Given material:
★ ★ ★
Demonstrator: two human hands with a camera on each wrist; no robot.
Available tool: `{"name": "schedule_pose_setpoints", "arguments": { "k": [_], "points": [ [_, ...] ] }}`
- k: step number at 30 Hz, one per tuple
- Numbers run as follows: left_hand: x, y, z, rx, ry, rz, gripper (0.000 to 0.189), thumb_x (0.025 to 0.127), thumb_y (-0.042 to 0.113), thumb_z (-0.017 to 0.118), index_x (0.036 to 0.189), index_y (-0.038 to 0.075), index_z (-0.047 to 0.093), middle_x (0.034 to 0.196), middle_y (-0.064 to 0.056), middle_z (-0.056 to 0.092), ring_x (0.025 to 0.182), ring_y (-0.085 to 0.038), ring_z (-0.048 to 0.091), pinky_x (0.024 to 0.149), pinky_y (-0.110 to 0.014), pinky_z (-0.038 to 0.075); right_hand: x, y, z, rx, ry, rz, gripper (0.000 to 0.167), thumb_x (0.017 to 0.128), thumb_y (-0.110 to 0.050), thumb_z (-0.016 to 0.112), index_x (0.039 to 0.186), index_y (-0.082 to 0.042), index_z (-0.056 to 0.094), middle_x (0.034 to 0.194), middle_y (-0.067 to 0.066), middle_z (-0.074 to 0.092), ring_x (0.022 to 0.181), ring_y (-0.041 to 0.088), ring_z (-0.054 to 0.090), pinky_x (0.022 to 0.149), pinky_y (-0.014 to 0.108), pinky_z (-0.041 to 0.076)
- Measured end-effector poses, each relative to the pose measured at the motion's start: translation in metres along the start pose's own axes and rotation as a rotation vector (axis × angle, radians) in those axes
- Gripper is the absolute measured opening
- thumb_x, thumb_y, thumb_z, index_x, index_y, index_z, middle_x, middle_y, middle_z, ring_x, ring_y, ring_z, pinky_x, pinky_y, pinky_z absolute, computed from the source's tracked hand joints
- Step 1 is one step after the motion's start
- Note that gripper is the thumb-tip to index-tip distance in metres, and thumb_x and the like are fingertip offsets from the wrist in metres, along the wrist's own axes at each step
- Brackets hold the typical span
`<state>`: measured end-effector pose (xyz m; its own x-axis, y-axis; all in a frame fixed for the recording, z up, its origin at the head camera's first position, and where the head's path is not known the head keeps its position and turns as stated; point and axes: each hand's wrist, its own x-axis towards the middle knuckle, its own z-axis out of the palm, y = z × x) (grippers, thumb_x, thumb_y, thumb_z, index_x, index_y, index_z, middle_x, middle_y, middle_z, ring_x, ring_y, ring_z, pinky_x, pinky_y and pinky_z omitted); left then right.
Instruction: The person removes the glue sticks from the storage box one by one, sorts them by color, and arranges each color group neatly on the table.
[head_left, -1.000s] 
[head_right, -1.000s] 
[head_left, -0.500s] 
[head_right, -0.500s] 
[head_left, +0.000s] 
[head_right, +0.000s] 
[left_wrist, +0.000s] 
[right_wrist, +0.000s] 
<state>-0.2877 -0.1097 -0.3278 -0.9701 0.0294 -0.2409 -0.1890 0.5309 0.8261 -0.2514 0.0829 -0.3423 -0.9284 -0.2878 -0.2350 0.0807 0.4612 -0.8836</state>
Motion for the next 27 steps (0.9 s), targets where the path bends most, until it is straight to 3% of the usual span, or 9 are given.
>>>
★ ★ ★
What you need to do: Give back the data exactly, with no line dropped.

Completed task:
Demonstrator: two human hands with a camera on each wrist; no robot.
Available tool: `{"name": "schedule_pose_setpoints", "arguments": { "k": [_], "points": [ [_, ...] ] }}`
- k: step number at 30 Hz, one per tuple
- Numbers run as follows: left_hand: x, y, z, rx, ry, rz, gripper (0.000 to 0.189), thumb_x (0.025 to 0.127), thumb_y (-0.042 to 0.113), thumb_z (-0.017 to 0.118), index_x (0.036 to 0.189), index_y (-0.038 to 0.075), index_z (-0.047 to 0.093), middle_x (0.034 to 0.196), middle_y (-0.064 to 0.056), middle_z (-0.056 to 0.092), ring_x (0.025 to 0.182), ring_y (-0.085 to 0.038), ring_z (-0.048 to 0.091), pinky_x (0.024 to 0.149), pinky_y (-0.110 to 0.014), pinky_z (-0.038 to 0.075); right_hand: x, y, z, rx, ry, rz, gripper (0.000 to 0.167), thumb_x (0.017 to 0.128), thumb_y (-0.110 to 0.050), thumb_z (-0.016 to 0.112), index_x (0.039 to 0.186), index_y (-0.082 to 0.042), index_z (-0.056 to 0.094), middle_x (0.034 to 0.194), middle_y (-0.067 to 0.066), middle_z (-0.074 to 0.092), ring_x (0.022 to 0.181), ring_y (-0.041 to 0.088), ring_z (-0.054 to 0.090), pinky_x (0.022 to 0.149), pinky_y (-0.014 to 0.108), pinky_z (-0.041 to 0.076)
- Measured end-effector poses, each relative to the pose measured at the motion's start: translation in metres along the start pose's own axes and rotation as a rotation vector (axis × angle, radians) in those axes
- Gripper is the absolute measured opening
- thumb_x, thumb_y, thumb_z, index_x, index_y, index_z, middle_x, middle_y, middle_z, ring_x, ring_y, ring_z, pinky_x, pinky_y, pinky_z absolute, computed from the source's tracked hand joints
- Step 1 is one step after the motion's start
- Note that gripper is the thumb-tip to index-tip distance in metres, and thumb_x and the like are fingertip offsets from the wrist in metres, along the wrist's own axes at each step
- Brackets hold the typical span
`<state>`: measured end-effector pose (xyz m; its own x-axis, y-axis; all in a frame fixed for the recording, z up, its origin at the head camera's first position, and where the head's path is not known the head keeps its position and turns as stated; point and axes: each hand's wrist, its own x-axis towards the middle knuckle, its own z-axis out of the palm, y = z × x) (grippers, thumb_x, thumb_y, thumb_z, index_x, index_y, index_z, middle_x, middle_y, middle_z, ring_x, ring_y, ring_z, pinky_x, pinky_y and pinky_z omitted); left then right.
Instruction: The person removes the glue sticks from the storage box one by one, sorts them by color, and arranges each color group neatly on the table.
[head_left, -1.000s] 
[head_right, -1.000s] 
[head_left, -0.500s] 
[head_right, -0.500s] 
[head_left, +0.000s] 
[head_right, +0.000s] 
[left_wrist, +0.000s] 
[right_wrist, +0.000s] 
<state>-0.2877 -0.1097 -0.3278 -0.9701 0.0294 -0.2409 -0.1890 0.5309 0.8261 -0.2514 0.0829 -0.3423 -0.9284 -0.2878 -0.2350 0.0807 0.4612 -0.8836</state>
Motion for the next 27 steps (0.9 s), targets where the path bends most, until it is straight to 3% of the usual span, or 9 are given.
>>>

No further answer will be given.